Nothing but an exact copy of the data should be given.

> Provided data:
--------------------

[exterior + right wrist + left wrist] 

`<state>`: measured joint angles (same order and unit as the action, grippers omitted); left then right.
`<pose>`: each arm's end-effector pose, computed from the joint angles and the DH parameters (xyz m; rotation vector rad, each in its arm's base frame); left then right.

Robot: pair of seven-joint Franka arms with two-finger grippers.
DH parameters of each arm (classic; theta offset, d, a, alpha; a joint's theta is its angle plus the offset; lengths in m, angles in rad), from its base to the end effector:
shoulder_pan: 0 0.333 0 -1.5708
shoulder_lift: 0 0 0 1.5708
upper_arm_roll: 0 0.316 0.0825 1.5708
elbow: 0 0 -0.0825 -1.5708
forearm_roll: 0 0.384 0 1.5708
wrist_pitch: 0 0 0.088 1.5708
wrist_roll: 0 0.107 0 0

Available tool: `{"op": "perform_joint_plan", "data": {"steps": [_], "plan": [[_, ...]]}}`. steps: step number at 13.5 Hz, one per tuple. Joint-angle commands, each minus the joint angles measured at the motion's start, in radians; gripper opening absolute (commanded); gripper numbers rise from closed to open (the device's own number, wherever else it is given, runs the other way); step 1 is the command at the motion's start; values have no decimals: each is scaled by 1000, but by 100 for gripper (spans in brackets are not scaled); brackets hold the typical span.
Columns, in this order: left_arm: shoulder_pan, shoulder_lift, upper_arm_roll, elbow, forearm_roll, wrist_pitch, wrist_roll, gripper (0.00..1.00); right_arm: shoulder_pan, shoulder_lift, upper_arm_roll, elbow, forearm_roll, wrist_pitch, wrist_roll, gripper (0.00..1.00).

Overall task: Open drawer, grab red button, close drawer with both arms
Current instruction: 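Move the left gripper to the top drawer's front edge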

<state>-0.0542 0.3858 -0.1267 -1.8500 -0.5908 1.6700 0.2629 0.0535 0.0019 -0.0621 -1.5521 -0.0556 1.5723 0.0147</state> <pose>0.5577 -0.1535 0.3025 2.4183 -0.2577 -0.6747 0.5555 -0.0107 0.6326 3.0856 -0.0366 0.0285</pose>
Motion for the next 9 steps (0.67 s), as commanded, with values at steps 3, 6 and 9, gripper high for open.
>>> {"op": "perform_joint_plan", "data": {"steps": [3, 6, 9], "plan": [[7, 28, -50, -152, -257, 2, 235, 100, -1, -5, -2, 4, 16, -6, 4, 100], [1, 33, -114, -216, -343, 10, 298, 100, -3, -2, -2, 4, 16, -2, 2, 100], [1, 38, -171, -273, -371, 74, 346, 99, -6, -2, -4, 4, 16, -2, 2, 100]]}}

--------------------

> Solution to this task:
[exterior + right wrist + left wrist] 

`<state>`: measured joint angles (same order and unit as the action, grippers omitted); left then right.
`<pose>`: each arm's end-effector pose, computed from the joint angles and the DH parameters (xyz m; rotation vector rad, each in its arm's base frame); left then right.

Robot: pair of seven-joint Franka arms with two-finger grippers.
DH parameters of each arm (classic; theta offset, d, a, alpha; a joint's theta is its angle plus the offset; lengths in m, angles in rad), from its base to the end effector:
shoulder_pan: 0 0.333 0 -1.5708
shoulder_lift: 0 0 0 1.5708
upper_arm_roll: 0 0.316 0.0825 1.5708
elbow: 0 0 -0.0825 -1.5708
forearm_roll: 0 0.384 0 1.5708
wrist_pitch: 0 0 0.088 1.5708
wrist_roll: 0 0.107 0 0

Available tool: `{"op": "perform_joint_plan", "data": {"steps": [_], "plan": [[_, ...]]}}`. steps: step number at 13.5 Hz, one per tuple. Joint-angle commands, each minus the joint angles measured at the motion's start, in radians; gripper opening absolute (commanded); gripper numbers rise from closed to open (the device's own number, wherever else it is given, runs the other way); step 1 is the command at the motion's start; values have no decimals: each is scaled by 1000, but by 100 for gripper (spans in brackets are not scaled); brackets hold the typical span.
Columns, in this order: left_arm: shoulder_pan, shoulder_lift, upper_arm_roll, elbow, forearm_roll, wrist_pitch, wrist_roll, gripper (0.00..1.00); right_arm: shoulder_pan, shoulder_lift, upper_arm_roll, elbow, forearm_roll, wrist_pitch, wrist_roll, gripper (0.00..1.00).

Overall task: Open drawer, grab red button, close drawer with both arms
Current instruction: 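Move the left gripper to the top drawer's front edge
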
<state>-0.0542 0.3858 -0.1267 -1.8500 -0.5908 1.6700 0.2629 0.0535 0.0019 -0.0621 -1.5521 -0.0556 1.5723 0.0147</state> <pose>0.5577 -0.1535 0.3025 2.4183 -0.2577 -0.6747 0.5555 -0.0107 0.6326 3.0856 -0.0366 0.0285</pose>
Motion for the next 9 steps (0.67 s), as commanded, with values at steps 3, 6 and 9, gripper high for open.
>>> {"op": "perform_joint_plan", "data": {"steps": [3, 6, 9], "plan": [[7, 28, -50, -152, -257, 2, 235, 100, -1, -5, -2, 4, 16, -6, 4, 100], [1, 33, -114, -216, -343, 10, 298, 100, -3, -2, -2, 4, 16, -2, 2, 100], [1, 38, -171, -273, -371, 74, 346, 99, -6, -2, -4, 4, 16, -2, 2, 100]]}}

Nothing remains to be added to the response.